Neste fragmento da novela La señora Dalloway, Woolf questiona a dicotomia corpo e mente para pensá-los como uma unidade. Ela intuía onde estava a sua doença, a sentia em sua insônia e em suas fortes dores de cabeça. Tanto que, na hora de acabar com sua vida, teve que pensar em como anular a resposta instintiva de seu corpo, que era buscar se salvar. Se dizia que Virginia era uma excelente nadadora. E por isso que, quando decidiu entrar no rio Ouse, colocou uma enorme pedra em seu bolso, para que o peso pudesse impedi-la de dar umas braçadas como auto reflexo.

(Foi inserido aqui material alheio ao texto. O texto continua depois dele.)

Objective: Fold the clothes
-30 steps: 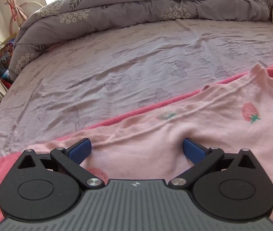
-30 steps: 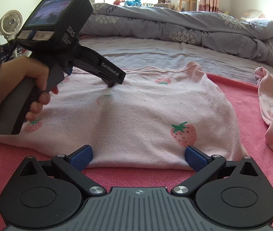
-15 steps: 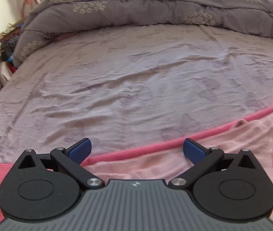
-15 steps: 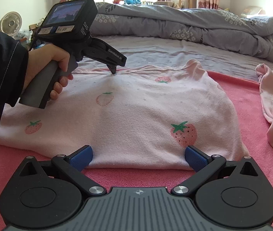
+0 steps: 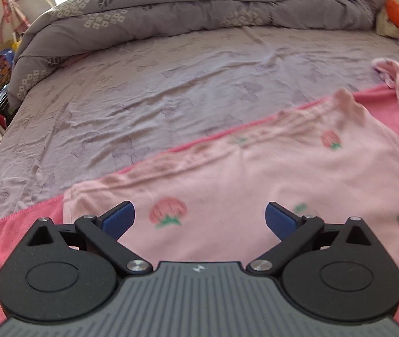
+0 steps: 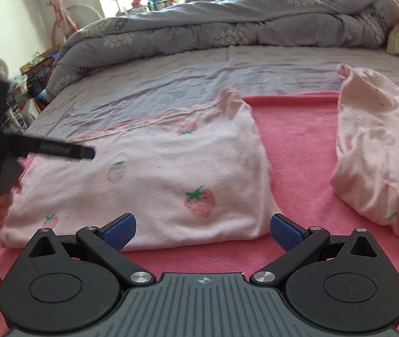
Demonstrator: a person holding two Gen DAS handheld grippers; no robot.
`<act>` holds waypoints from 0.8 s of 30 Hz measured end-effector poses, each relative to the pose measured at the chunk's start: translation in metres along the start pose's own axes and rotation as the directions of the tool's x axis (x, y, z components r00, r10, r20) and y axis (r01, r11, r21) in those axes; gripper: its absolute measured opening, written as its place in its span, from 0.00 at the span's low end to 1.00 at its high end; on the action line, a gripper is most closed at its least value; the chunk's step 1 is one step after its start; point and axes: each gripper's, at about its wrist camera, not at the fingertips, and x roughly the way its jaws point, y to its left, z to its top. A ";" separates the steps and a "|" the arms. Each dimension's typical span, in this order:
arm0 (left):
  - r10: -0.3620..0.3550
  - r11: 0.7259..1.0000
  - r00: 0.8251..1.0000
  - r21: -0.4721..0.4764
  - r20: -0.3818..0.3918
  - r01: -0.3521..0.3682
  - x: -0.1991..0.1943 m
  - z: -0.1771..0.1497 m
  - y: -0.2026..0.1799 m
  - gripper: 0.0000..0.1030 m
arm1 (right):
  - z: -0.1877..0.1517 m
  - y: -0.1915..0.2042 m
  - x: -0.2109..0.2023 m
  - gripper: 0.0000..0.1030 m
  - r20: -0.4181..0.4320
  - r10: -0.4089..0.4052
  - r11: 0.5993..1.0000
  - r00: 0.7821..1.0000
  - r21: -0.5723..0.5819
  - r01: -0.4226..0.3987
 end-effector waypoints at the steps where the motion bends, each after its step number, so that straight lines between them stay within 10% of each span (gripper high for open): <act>1: -0.013 0.999 1.000 0.031 -0.010 0.013 -0.005 -0.007 -0.008 0.99 | 0.001 -0.012 0.000 1.00 -0.019 -0.001 0.999 1.000 0.054 0.002; 10: -0.037 0.996 0.998 0.085 -0.050 0.041 0.005 -0.028 -0.035 1.00 | 0.004 -0.063 0.023 1.00 -0.049 0.099 0.921 0.994 0.382 -0.073; 19: -0.040 0.992 0.998 -0.122 -0.053 0.033 -0.033 -0.028 -0.010 1.00 | 0.010 -0.060 0.030 1.00 -0.047 0.095 0.931 0.994 0.358 -0.072; 21: -0.035 0.955 0.996 -0.298 -0.082 0.009 -0.048 -0.038 0.011 1.00 | 0.010 -0.058 0.030 1.00 -0.051 0.091 0.937 0.995 0.343 -0.068; 24: -0.025 0.812 0.997 -0.584 -0.070 -0.020 -0.079 -0.063 0.044 0.99 | 0.009 -0.055 0.031 1.00 -0.053 0.080 0.943 0.995 0.327 -0.058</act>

Antes de decolar da vida, Virginia Woolf deixou duas cartas, uma para sua irmã Vanessa e outra para o seu marido, Leonard. A última dizia:
“Querido, estou segura de que estou enlouquecendo outra vez. Sinto que não podemos atravessar novamente aqueles tempos terríveis.E eu não vou me recuperar esta vez. Começo a ouvir vozes e não consigo me concentrar. Então estou fazendo o que parece ser o melhor que posso fazer. Você me deu a maior felicidade possível. Você tem estado em todos os sentidos, tanto quanto possível. Eu não acho que duas pessoas poderiam ter sido mais felizes até que esta terrível doença veio. Eu não posso mais lutar. Sei que estou arruinando a sua vida, que sem mim poderias trabalhar. E eu sei que você vai. Você vê que eu não consigo nem escrever isso corretamente. Eu não posso ler. O que quero dizer é que devo a você toda a felicidade da minha vida. Você tem sido totalmente paciente comigo e incrivelmente bom. Se alguém tivesse me salvado, teria sido você. Não posso mais continuar arruinando sua vida. Eu não acho que duas pessoas poderiam ter sido mais felizes do que nós. V."
Virginia Woolf, que sempre será lembrada como uma das escritoras mais lúcidas de sua geração, disse: “A vida é um sonho; acordar é o que nos mata.” Outra de suas famosas frases foi: "Nada realmente aconteceu até que seja lembrado". E os leitores jamais o esquecerão.
Texto de Celina Abud.
Referências:
• Virginia Woolf, una escritora de Vanguardia, Ministerio de Cultura de Argentina.
•Virginia Woolf, una escritora atormentada, por J.M. Sadurni, National Geographic, Historia, biografías.
• Grandes infelices, luces y sombras de grandes novelistas, podcast de Javier Peña, #15, Virginia Woolf.